A line below contains "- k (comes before", and a later one contains "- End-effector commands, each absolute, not". Repeat both, with every line between them, exactly.

--*--

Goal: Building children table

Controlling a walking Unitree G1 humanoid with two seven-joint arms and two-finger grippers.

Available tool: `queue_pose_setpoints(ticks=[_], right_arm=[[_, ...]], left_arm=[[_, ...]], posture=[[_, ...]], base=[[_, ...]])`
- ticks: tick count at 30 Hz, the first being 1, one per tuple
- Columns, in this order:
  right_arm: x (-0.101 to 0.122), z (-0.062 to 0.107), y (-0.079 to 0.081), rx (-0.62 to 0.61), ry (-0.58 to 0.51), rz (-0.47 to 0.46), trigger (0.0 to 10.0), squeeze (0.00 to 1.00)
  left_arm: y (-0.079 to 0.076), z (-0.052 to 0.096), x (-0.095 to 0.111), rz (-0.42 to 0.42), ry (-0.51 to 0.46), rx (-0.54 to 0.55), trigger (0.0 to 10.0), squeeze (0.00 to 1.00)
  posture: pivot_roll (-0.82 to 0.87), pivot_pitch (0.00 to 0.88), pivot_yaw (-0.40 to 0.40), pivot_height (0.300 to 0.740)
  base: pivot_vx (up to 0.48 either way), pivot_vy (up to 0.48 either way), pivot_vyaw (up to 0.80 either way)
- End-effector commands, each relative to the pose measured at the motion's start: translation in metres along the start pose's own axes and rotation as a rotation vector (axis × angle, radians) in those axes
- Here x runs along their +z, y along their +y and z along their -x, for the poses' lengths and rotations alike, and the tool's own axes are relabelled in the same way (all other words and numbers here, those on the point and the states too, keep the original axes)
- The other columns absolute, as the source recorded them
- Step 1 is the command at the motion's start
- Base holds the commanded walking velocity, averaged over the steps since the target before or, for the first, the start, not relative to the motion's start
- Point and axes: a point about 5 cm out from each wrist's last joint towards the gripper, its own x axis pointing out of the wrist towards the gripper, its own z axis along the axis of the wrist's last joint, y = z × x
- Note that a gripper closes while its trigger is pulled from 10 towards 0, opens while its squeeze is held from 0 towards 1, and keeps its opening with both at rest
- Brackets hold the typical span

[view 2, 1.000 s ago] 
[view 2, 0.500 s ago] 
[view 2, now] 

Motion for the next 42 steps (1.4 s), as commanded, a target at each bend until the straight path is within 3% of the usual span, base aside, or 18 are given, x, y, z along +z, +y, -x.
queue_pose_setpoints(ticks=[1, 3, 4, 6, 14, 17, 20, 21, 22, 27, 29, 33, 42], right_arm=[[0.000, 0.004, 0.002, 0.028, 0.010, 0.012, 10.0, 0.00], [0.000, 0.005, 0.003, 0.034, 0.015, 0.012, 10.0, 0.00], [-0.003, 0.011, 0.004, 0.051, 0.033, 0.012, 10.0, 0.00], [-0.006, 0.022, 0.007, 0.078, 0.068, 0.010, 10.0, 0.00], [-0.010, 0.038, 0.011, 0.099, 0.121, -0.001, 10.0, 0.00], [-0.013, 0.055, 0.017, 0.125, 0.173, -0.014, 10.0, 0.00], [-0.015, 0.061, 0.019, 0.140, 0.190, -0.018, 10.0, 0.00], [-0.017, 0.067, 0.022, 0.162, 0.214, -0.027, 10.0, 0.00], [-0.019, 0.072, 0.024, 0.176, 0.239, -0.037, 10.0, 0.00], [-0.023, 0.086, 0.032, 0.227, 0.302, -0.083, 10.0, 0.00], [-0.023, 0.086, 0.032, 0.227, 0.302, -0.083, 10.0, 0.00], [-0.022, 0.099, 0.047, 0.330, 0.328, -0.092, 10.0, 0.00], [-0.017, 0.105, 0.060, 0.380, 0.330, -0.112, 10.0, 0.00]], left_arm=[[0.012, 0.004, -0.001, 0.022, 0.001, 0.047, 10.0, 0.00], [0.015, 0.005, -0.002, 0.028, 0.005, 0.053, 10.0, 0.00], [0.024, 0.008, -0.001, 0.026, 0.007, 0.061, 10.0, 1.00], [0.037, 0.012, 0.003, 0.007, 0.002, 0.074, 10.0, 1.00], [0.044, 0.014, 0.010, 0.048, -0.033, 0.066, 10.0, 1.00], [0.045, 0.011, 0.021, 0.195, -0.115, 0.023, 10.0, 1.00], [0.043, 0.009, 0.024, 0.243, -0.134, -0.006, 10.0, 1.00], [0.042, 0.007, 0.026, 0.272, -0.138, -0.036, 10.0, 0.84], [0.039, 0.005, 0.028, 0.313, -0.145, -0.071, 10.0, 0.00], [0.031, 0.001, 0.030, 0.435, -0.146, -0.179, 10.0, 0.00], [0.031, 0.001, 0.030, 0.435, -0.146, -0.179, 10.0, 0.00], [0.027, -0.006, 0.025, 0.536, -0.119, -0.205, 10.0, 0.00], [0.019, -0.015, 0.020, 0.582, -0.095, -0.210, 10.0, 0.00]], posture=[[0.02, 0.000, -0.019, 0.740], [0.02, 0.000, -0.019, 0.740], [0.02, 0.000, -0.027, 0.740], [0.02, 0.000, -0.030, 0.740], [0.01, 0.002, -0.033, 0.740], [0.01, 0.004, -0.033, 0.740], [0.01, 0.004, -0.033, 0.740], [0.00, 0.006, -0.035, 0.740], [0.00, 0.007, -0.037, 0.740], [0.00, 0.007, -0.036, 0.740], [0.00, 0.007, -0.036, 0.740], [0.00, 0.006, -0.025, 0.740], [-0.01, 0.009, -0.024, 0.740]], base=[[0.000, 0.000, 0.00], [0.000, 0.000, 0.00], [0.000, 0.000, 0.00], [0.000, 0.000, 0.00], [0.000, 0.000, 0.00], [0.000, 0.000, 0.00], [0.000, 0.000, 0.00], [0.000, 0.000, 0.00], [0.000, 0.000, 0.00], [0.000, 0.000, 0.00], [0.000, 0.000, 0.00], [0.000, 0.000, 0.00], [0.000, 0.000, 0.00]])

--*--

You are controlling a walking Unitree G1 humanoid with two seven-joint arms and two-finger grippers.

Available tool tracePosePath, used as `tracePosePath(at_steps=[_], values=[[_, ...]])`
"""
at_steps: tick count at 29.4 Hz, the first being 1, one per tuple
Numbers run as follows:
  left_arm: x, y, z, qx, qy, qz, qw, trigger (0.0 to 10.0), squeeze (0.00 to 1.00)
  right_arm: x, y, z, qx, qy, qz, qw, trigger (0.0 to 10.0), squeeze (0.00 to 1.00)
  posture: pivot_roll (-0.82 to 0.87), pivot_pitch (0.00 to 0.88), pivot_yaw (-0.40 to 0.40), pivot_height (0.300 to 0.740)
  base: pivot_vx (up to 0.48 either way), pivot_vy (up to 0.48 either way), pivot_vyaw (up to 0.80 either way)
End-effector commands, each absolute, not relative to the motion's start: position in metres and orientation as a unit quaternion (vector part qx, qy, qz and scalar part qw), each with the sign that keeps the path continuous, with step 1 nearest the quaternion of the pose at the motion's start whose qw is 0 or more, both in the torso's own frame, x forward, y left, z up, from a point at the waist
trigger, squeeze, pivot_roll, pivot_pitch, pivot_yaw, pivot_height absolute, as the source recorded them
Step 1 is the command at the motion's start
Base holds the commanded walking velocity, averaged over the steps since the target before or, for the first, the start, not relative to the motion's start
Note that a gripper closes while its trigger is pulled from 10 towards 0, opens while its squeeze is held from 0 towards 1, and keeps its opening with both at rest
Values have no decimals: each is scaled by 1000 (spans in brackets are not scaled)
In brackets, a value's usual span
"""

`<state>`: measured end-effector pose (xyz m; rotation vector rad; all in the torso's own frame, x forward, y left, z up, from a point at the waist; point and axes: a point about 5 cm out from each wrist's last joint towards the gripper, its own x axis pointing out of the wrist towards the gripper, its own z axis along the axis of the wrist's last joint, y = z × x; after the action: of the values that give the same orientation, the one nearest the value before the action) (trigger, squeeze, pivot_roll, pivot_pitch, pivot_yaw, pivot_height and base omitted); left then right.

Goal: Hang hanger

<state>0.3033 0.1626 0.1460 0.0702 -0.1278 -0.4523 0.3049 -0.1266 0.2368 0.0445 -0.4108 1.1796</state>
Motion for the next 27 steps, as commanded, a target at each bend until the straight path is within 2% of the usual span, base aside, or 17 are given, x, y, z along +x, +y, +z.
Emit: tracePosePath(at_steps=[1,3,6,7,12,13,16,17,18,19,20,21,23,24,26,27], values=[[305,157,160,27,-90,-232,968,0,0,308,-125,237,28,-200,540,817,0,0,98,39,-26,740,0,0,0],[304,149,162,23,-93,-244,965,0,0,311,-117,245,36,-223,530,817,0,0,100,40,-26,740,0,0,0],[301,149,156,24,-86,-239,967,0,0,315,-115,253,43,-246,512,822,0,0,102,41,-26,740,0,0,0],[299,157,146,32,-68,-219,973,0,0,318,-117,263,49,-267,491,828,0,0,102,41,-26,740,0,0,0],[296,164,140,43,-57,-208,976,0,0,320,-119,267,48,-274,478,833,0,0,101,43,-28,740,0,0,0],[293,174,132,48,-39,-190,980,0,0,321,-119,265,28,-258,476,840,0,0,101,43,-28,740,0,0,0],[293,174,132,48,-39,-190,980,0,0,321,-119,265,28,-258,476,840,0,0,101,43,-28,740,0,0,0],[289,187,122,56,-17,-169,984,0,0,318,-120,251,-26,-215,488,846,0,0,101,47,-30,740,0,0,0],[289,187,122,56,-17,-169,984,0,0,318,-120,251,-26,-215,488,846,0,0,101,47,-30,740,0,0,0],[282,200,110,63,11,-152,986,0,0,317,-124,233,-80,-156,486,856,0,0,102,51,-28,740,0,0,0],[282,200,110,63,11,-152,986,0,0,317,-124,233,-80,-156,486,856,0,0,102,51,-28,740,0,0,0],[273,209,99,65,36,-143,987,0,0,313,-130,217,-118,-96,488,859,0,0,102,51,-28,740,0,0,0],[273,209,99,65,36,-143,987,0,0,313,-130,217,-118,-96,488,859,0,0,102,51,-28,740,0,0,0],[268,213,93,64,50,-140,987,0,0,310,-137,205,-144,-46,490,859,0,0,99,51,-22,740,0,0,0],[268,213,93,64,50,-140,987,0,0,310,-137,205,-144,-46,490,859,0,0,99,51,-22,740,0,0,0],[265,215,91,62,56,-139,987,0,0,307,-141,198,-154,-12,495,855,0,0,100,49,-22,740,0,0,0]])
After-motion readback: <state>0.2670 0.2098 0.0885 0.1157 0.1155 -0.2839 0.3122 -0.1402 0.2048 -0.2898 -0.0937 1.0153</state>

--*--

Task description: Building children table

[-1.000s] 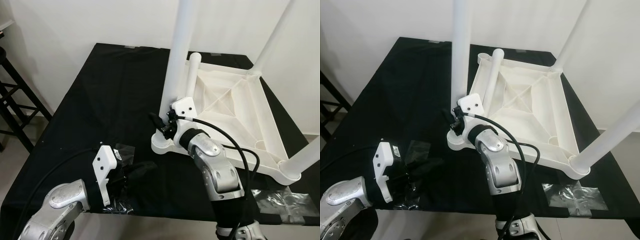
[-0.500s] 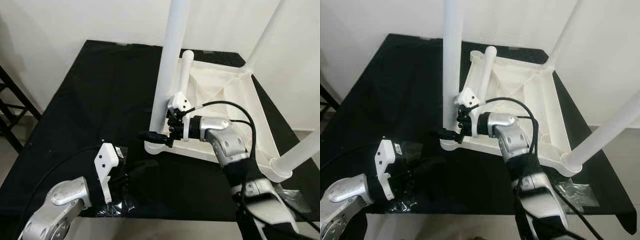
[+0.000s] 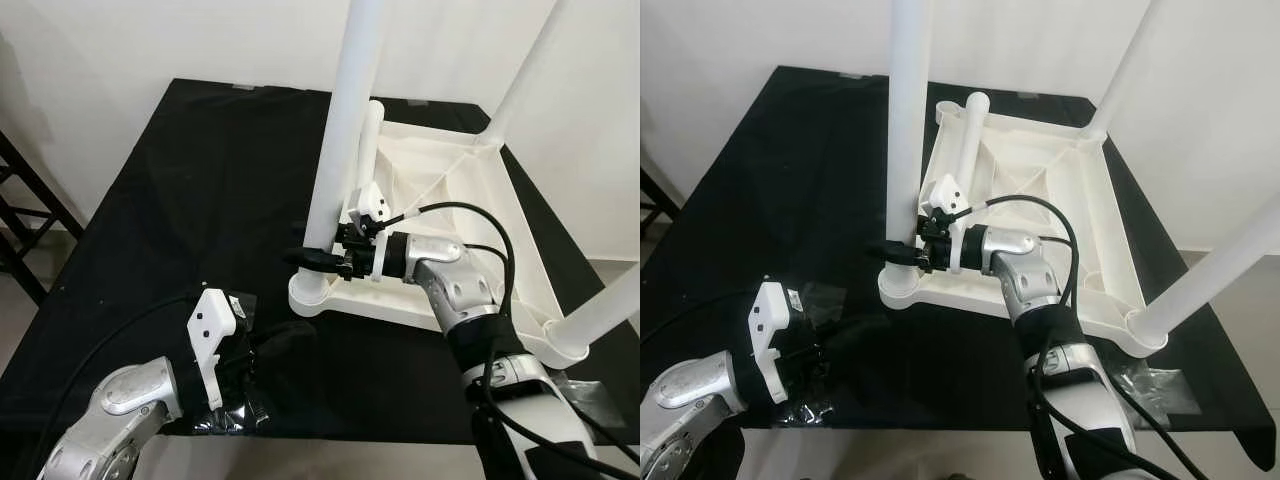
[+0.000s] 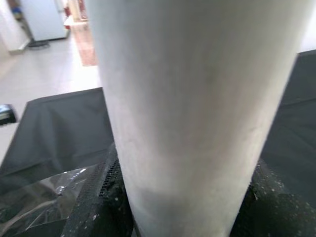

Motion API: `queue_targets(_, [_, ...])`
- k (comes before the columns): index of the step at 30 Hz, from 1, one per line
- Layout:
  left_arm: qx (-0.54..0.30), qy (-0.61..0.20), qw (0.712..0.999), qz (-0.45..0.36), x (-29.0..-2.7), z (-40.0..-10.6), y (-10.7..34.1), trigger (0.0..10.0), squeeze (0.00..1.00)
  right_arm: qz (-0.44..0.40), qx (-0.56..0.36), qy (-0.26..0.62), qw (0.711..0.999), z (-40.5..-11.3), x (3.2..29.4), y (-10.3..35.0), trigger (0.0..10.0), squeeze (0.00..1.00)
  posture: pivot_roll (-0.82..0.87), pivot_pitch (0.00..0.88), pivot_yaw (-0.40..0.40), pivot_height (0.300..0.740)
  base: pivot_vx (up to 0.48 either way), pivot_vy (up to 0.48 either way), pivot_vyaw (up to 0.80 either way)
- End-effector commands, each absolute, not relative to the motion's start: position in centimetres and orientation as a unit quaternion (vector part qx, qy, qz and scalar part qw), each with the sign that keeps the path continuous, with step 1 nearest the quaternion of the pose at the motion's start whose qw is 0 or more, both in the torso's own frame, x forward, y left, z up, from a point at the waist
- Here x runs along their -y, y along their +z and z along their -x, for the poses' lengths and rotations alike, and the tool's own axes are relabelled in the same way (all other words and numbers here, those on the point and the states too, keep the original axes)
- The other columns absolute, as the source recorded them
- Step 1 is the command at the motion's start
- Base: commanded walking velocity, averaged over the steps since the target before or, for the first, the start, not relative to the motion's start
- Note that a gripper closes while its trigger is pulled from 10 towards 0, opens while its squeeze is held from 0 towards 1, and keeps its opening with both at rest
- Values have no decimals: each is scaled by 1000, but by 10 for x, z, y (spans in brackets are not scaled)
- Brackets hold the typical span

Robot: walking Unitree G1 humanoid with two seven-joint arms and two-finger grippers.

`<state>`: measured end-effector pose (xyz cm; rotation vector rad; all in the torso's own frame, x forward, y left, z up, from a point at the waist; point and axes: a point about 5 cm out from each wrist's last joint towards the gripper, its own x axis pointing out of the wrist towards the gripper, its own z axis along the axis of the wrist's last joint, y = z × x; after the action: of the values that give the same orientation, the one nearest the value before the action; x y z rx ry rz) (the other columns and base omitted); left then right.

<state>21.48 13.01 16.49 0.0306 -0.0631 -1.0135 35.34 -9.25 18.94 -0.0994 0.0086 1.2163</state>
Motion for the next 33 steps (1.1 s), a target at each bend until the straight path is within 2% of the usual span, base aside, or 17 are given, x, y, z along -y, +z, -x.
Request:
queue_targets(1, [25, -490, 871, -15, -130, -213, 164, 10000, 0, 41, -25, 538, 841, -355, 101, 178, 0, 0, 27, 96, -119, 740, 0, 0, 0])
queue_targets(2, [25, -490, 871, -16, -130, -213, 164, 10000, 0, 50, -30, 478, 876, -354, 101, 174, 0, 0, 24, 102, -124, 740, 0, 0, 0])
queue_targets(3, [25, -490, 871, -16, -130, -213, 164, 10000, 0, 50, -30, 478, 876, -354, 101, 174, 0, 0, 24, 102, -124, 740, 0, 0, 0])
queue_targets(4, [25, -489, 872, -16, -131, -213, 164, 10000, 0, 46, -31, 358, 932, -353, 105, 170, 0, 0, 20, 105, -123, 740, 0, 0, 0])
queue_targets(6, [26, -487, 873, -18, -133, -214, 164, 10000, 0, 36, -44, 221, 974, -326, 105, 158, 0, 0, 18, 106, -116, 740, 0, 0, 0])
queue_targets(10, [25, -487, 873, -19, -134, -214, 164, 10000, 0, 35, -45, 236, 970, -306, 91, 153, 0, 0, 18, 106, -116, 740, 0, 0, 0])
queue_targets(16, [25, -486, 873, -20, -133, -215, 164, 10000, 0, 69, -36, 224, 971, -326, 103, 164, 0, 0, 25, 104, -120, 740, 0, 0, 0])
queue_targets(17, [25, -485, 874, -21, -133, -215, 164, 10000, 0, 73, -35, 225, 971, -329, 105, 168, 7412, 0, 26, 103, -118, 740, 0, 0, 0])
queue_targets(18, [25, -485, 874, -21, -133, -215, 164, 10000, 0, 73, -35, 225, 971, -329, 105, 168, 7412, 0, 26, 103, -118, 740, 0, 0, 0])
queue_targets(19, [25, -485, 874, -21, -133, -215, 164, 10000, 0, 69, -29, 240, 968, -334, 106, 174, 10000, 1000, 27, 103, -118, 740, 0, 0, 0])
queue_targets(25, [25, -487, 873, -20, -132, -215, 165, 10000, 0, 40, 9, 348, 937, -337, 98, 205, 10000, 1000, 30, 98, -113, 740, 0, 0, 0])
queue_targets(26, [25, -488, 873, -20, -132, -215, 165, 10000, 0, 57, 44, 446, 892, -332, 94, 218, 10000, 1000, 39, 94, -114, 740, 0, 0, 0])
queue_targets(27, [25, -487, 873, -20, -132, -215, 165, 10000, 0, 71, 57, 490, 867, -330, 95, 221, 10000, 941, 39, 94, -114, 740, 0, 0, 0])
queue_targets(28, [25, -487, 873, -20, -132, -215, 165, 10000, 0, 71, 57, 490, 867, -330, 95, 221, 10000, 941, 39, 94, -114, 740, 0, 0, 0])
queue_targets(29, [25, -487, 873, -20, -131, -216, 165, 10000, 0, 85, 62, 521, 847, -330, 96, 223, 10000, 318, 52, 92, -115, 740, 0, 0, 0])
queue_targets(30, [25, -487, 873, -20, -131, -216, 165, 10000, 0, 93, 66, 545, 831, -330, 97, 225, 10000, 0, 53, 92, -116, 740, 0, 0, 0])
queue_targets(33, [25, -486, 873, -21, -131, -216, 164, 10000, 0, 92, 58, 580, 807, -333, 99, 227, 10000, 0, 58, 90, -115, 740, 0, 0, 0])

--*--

• [ANSWER SECTION]
- k (comes before the columns): index of the step at 30 Hz, from 1, one per line
- Layout:
  left_arm: qx (-0.54..0.30), qy (-0.61..0.20), qw (0.712..0.999), qz (-0.45..0.36), x (-29.0..-2.7), z (-40.0..-10.6), y (-10.7..34.1), trigger (0.0..10.0), squeeze (0.00..1.00)
  right_arm: qz (-0.44..0.40), qx (-0.56..0.36), qy (-0.26..0.62), qw (0.711..0.999), z (-40.5..-11.3), x (3.2..29.4), y (-10.3..35.0), trigger (0.0..10.0), squeeze (0.00..1.00)
  posture: pivot_roll (-0.82..0.87), pivot_pitch (0.00..0.88), pivot_yaw (-0.40..0.40), pivot_height (0.300..0.740)
  base: pivot_vx (up to 0.48 either way), pivot_vy (up to 0.48 either way), pivot_vyaw (up to 0.80 either way)
- End-effector commands, each absolute, not relative to the motion's start: position in centimetres and orientation as a unit quaternion (vector part qx, qy, qz and scalar part qw), each with the sign that keeps the path continuous, with step 1 nearest the quaternion of the pose at the motion's start whose qw is 0 or more, both in the torso's own frame, x forward, y left, z up, from a point at the waist

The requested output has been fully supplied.